# [BRIEF]
Every line below containing the word "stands" should be found and copied.

# [RECORDS FOR THIS TASK]
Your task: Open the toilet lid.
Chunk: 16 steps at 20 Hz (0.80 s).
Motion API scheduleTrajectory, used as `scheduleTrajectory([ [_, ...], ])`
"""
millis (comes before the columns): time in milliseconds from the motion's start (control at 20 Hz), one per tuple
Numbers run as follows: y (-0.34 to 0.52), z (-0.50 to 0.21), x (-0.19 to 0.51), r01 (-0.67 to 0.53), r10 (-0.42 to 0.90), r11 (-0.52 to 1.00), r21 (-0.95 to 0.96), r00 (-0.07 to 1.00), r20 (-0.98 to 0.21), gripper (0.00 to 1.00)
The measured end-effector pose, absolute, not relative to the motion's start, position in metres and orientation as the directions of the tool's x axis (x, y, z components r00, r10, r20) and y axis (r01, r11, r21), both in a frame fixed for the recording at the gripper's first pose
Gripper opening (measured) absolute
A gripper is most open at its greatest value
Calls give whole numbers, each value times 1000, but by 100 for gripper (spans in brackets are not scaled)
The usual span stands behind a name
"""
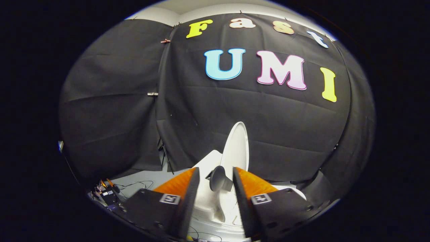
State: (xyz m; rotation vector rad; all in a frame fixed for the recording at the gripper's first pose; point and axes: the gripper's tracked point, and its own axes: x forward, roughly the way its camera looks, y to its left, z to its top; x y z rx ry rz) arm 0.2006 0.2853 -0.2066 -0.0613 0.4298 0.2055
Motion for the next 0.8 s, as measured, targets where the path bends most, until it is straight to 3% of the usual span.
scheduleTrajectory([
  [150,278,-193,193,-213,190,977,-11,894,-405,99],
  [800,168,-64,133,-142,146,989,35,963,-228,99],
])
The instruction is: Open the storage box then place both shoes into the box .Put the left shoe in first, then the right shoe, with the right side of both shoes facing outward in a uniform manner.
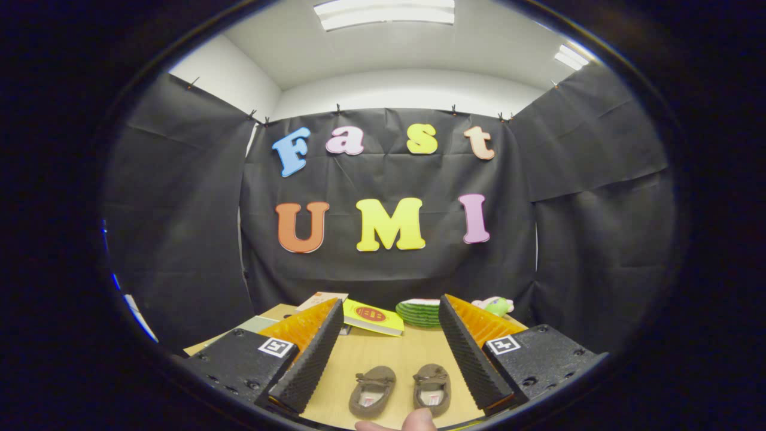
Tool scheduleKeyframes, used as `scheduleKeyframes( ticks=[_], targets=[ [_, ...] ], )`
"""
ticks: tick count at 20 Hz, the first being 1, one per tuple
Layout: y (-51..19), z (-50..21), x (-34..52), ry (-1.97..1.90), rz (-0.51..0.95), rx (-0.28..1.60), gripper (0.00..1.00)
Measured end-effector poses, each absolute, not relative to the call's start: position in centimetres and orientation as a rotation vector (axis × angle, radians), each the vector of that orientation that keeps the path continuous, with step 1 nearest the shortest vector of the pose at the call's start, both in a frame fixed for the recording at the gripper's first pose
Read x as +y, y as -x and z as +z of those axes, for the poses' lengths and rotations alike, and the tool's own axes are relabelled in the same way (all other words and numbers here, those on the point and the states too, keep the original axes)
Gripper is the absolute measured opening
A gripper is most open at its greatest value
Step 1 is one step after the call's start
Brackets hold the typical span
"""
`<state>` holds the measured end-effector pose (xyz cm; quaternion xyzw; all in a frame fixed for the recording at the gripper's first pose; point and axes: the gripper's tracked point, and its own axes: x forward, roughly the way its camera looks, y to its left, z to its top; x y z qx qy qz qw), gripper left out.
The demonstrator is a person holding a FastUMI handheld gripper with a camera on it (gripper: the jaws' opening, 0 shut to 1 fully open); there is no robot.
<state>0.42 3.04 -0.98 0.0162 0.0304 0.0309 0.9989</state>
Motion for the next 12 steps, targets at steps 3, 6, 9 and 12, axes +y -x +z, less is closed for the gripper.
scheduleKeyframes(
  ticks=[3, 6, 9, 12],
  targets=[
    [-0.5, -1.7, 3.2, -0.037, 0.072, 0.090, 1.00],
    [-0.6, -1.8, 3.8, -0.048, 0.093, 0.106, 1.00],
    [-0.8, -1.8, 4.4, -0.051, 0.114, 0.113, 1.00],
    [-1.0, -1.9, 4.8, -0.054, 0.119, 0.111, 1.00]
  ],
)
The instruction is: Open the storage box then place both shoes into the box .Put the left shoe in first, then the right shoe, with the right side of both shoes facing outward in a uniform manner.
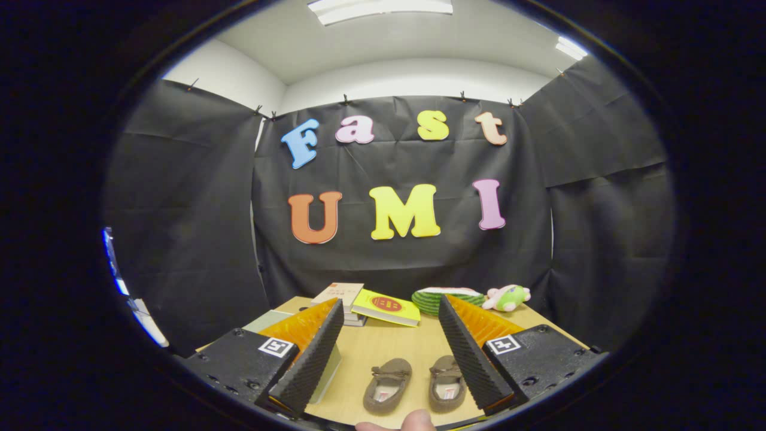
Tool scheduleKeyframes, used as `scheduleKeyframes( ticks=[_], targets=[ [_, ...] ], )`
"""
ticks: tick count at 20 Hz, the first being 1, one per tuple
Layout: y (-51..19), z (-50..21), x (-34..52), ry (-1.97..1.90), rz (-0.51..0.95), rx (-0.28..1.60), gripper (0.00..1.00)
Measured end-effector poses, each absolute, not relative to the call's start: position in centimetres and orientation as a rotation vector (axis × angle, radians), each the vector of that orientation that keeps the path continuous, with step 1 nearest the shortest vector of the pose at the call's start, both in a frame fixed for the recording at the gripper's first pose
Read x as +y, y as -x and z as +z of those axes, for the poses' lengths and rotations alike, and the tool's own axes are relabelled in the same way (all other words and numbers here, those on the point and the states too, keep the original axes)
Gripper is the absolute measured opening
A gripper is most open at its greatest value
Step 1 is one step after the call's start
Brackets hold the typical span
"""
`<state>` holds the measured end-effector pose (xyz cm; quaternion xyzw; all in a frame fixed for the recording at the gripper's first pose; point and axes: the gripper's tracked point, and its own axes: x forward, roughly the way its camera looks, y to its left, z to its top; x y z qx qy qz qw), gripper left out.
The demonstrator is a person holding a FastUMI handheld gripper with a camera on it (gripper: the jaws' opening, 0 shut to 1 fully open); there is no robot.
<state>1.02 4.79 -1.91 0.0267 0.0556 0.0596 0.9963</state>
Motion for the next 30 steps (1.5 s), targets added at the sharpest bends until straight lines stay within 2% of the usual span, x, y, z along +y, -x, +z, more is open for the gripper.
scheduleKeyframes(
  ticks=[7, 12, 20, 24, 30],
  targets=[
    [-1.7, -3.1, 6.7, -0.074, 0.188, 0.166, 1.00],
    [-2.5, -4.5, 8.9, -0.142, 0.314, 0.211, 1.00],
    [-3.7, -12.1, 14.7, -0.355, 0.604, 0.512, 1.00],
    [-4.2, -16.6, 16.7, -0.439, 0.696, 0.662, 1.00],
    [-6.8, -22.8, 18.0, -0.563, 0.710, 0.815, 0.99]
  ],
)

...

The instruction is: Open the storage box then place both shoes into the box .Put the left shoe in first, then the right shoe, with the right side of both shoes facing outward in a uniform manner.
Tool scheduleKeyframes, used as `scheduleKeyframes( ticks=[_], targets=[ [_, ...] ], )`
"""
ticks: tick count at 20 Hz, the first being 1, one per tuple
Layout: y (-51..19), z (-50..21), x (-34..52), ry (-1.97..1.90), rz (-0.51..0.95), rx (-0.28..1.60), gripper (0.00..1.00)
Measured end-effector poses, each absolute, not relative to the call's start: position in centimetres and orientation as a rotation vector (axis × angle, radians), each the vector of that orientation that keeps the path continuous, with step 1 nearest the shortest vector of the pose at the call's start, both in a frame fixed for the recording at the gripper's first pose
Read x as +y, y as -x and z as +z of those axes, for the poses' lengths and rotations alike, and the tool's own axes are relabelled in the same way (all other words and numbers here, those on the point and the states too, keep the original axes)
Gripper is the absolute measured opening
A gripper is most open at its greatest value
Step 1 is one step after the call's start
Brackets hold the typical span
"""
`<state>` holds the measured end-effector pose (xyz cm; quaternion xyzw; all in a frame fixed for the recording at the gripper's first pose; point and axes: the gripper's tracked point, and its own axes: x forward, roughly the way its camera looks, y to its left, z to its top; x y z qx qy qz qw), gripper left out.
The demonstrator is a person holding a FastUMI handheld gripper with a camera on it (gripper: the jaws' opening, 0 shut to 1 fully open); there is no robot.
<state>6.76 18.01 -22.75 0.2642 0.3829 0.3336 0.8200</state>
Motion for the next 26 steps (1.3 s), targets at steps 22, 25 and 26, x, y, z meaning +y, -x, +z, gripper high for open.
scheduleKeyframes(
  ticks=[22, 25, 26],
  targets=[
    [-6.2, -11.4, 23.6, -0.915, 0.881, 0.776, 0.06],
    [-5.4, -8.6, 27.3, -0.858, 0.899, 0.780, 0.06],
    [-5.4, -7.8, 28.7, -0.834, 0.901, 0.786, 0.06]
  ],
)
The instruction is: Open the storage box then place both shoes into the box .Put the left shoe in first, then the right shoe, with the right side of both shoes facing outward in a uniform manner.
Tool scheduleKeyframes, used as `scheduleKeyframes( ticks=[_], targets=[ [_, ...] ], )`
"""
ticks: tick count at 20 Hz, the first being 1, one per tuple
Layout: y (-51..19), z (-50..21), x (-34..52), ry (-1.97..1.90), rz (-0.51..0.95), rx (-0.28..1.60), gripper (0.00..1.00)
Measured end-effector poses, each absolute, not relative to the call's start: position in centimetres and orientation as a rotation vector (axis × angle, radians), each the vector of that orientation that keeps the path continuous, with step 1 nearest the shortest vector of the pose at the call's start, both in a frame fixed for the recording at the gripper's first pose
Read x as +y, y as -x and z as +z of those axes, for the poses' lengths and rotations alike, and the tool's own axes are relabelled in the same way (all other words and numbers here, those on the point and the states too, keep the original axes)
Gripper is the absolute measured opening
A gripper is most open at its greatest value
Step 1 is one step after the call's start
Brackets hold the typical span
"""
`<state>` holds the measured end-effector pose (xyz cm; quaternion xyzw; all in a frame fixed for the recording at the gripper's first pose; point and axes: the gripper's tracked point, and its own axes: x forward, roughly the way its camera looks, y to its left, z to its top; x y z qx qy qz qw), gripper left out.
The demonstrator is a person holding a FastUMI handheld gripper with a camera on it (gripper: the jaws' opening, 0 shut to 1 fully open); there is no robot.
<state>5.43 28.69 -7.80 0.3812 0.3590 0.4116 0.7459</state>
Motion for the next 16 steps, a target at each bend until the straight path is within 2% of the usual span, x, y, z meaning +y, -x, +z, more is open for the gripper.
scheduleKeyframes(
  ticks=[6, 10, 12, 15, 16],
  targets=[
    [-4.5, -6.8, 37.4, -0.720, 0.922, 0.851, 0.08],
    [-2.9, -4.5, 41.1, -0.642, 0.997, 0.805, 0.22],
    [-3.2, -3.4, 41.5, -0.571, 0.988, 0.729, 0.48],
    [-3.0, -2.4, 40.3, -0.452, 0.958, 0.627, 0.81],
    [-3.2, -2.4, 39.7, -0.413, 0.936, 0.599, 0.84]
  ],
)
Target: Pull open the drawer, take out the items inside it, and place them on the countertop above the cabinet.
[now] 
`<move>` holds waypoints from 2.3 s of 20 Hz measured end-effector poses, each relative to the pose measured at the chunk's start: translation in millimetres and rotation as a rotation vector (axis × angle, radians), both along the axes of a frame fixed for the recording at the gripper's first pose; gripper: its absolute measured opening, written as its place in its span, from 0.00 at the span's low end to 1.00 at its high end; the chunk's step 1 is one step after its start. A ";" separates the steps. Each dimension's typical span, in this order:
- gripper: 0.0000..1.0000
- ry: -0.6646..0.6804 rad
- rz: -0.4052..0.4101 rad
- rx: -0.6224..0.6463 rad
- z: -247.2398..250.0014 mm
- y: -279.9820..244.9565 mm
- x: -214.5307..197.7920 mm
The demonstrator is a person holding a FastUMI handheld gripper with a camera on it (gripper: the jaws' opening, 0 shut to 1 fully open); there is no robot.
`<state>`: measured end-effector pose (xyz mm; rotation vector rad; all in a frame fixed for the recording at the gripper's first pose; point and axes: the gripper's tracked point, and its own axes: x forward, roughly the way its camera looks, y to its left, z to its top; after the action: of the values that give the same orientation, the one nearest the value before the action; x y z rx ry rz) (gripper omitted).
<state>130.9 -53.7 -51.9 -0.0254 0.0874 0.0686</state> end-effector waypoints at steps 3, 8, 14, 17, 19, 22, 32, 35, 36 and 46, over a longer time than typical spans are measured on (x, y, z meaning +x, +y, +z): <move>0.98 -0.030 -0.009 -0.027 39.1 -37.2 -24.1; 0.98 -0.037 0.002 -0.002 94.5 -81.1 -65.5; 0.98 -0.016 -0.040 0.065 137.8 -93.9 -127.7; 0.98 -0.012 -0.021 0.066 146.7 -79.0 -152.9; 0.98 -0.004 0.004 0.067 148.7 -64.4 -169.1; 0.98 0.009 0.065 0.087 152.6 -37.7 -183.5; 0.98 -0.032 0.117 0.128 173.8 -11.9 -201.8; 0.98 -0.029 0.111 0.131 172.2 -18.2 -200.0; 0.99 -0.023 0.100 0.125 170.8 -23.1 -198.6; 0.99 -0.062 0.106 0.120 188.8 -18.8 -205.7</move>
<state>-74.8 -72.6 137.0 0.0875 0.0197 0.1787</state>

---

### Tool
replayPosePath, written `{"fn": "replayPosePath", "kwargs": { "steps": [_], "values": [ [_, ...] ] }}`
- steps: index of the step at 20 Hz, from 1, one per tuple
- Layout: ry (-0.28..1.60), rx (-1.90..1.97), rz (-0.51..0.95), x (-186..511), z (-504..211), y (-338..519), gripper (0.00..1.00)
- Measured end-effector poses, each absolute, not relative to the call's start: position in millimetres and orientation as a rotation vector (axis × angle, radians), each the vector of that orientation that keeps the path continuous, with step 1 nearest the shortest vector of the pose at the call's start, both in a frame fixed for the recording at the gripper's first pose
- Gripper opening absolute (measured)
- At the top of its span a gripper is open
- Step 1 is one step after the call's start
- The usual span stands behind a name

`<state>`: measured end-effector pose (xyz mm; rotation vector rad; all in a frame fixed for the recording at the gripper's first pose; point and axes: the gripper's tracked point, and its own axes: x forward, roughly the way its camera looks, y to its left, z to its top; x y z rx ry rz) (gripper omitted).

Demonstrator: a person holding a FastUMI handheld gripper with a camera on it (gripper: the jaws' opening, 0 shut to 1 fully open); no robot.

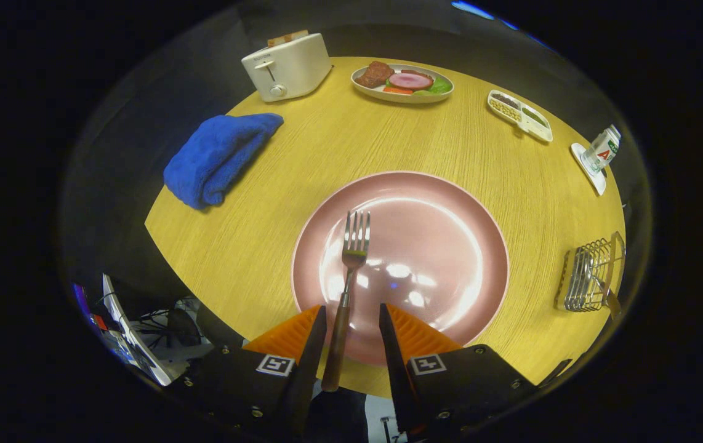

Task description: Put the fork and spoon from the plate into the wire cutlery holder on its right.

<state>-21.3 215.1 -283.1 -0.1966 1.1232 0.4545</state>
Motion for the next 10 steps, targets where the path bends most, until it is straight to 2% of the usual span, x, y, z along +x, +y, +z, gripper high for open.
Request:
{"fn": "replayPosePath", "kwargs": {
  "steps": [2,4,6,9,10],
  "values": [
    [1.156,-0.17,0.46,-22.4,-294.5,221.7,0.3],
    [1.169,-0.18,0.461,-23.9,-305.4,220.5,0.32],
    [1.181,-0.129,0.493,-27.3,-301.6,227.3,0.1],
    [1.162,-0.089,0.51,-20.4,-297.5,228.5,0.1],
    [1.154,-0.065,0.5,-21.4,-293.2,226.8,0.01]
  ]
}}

# [ANSWER BOX]
The usual span stands behind a name
- The usual span stands behind a name

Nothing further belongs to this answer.